* Required action *
Where a line below includes the word "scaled", copy that line.

* Data for this task *
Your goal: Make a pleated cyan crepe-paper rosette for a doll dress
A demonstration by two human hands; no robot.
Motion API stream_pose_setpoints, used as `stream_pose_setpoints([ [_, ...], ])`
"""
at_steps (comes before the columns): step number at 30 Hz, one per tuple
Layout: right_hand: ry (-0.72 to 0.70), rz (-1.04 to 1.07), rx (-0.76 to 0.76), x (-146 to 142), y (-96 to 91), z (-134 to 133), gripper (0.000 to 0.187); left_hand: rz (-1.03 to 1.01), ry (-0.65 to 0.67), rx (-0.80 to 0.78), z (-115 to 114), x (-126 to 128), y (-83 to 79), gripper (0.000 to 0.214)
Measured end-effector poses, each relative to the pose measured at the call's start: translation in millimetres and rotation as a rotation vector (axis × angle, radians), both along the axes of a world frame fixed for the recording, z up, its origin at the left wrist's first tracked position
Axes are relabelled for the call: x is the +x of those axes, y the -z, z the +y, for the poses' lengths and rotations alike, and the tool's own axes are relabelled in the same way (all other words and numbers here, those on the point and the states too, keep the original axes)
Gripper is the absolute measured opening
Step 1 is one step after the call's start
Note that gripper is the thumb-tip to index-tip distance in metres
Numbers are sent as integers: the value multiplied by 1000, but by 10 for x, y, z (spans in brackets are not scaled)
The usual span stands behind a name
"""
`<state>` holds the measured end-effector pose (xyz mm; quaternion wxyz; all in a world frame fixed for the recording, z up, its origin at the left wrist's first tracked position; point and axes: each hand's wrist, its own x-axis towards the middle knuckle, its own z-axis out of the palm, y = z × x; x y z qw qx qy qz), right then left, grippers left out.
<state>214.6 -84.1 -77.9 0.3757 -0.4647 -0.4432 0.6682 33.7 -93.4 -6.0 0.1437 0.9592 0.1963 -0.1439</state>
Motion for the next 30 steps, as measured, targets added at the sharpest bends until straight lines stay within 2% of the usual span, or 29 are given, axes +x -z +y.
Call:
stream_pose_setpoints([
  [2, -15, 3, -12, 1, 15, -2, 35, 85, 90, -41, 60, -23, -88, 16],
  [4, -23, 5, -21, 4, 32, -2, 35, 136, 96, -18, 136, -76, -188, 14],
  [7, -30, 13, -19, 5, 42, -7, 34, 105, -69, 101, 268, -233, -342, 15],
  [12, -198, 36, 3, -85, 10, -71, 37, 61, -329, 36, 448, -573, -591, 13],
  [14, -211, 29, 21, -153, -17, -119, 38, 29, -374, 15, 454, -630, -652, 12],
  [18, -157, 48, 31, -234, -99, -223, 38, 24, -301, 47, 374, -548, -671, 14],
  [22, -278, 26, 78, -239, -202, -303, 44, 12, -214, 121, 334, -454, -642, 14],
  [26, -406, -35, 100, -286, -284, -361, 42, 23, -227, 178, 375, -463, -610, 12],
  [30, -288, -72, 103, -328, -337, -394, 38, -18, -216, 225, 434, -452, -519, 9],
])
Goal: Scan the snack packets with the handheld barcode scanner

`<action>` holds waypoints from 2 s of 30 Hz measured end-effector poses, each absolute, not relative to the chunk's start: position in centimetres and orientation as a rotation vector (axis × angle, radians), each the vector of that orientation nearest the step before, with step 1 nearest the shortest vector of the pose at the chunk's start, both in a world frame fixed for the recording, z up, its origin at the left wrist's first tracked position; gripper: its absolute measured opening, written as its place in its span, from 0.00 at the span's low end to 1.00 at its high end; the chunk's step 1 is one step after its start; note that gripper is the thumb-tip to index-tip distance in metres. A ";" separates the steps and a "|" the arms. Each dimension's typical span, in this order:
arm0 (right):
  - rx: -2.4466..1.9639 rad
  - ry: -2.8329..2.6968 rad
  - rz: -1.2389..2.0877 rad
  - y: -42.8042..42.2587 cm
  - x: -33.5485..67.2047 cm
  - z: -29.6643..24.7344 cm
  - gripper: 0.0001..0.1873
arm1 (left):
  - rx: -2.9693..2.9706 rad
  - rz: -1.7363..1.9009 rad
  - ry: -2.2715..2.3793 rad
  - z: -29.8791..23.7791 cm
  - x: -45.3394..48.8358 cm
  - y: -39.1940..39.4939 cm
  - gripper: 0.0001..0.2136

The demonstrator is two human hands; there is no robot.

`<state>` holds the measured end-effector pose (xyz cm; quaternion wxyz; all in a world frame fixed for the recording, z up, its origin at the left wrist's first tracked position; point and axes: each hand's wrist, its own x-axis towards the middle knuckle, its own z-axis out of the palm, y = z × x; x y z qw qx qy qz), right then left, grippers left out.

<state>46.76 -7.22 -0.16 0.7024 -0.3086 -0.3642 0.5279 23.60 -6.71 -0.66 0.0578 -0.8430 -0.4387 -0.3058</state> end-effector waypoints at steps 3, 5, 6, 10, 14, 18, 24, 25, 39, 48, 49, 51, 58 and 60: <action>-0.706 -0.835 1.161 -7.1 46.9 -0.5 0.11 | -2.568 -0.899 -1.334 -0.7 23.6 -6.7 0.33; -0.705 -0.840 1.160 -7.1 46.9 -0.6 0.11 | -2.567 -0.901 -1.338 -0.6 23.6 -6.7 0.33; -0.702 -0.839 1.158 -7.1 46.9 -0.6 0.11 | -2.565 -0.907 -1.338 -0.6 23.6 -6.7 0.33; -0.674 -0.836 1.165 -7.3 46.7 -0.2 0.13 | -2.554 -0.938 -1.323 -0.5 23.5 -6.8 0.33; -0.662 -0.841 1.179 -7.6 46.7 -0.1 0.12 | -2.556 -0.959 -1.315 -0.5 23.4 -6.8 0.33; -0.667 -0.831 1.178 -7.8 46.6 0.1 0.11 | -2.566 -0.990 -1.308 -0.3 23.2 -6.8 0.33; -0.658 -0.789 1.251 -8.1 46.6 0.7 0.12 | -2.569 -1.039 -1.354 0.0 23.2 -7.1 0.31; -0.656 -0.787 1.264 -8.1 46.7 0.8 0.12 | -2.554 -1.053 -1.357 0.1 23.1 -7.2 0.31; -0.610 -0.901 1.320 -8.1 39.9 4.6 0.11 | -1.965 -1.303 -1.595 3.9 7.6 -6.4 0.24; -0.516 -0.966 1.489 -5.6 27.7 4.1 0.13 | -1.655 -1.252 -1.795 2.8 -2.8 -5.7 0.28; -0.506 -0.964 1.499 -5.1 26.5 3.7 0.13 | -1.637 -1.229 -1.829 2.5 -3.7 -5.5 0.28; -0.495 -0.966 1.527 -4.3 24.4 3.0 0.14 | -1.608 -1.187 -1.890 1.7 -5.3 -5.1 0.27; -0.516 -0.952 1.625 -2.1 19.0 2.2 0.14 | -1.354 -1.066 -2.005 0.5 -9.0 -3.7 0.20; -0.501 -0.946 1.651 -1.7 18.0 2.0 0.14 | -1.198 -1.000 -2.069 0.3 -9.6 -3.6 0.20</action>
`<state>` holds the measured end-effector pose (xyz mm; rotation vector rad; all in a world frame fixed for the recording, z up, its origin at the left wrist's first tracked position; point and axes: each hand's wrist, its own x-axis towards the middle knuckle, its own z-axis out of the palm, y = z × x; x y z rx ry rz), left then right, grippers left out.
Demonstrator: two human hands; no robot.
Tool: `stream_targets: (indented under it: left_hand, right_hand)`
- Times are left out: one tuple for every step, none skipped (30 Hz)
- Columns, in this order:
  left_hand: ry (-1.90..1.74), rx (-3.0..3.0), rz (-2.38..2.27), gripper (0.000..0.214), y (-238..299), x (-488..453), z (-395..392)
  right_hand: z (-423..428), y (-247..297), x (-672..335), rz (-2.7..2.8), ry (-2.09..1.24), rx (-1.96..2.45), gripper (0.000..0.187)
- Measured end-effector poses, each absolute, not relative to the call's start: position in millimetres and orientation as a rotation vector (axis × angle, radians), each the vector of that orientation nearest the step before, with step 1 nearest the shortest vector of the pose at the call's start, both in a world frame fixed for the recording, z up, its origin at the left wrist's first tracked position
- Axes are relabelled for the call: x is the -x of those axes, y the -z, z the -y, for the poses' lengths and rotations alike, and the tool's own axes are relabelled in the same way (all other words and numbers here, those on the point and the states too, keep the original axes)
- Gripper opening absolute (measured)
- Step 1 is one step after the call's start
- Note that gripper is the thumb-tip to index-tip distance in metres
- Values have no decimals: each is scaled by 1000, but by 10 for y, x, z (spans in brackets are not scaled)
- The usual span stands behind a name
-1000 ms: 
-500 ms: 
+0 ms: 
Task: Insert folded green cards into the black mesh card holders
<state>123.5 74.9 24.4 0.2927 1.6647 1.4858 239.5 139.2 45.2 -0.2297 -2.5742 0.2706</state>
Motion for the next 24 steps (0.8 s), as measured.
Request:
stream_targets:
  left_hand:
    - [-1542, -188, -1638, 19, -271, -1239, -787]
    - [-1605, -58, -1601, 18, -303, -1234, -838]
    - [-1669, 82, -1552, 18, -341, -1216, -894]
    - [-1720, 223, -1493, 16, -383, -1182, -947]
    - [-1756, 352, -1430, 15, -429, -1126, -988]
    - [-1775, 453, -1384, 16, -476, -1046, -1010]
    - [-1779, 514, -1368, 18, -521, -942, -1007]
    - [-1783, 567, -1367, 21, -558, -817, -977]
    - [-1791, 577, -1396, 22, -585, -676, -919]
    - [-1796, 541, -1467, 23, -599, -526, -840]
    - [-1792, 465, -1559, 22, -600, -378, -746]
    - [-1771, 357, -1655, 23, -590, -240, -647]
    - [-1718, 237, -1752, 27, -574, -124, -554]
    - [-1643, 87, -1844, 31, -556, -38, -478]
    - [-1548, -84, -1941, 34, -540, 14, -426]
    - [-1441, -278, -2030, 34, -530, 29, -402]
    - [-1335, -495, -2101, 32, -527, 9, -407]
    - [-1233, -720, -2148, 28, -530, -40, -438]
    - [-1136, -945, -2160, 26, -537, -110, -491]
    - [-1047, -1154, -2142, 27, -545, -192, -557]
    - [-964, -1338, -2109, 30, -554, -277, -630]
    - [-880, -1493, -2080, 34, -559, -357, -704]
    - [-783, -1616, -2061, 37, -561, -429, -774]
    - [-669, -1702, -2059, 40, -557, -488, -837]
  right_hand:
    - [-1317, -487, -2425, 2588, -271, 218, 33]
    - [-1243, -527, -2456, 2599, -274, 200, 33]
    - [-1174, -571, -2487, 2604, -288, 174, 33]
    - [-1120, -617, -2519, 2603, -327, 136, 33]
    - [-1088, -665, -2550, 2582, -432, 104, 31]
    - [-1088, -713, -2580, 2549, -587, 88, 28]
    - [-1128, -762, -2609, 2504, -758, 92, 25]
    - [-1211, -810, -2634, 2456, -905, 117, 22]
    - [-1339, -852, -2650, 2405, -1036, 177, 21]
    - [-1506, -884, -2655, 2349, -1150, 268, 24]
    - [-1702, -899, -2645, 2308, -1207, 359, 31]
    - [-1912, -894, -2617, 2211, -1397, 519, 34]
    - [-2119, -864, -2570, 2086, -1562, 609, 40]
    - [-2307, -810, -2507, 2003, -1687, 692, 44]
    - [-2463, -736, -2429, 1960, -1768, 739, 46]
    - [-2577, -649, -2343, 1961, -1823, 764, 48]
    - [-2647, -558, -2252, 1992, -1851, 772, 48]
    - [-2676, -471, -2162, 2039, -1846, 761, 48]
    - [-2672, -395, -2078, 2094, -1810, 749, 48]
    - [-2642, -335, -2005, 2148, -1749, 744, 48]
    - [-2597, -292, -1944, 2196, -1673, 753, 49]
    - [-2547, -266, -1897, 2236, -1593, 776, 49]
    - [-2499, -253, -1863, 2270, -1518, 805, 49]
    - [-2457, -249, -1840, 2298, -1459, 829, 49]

* Written answer *
Numbers are sent as integers: the value multiplied by 1000, but by 10 for x, y, z (spans in brackets are not scaled)
- Values have no decimals: each is scaled by 1000, but by 10 for y, x, z (spans in brackets are not scaled)

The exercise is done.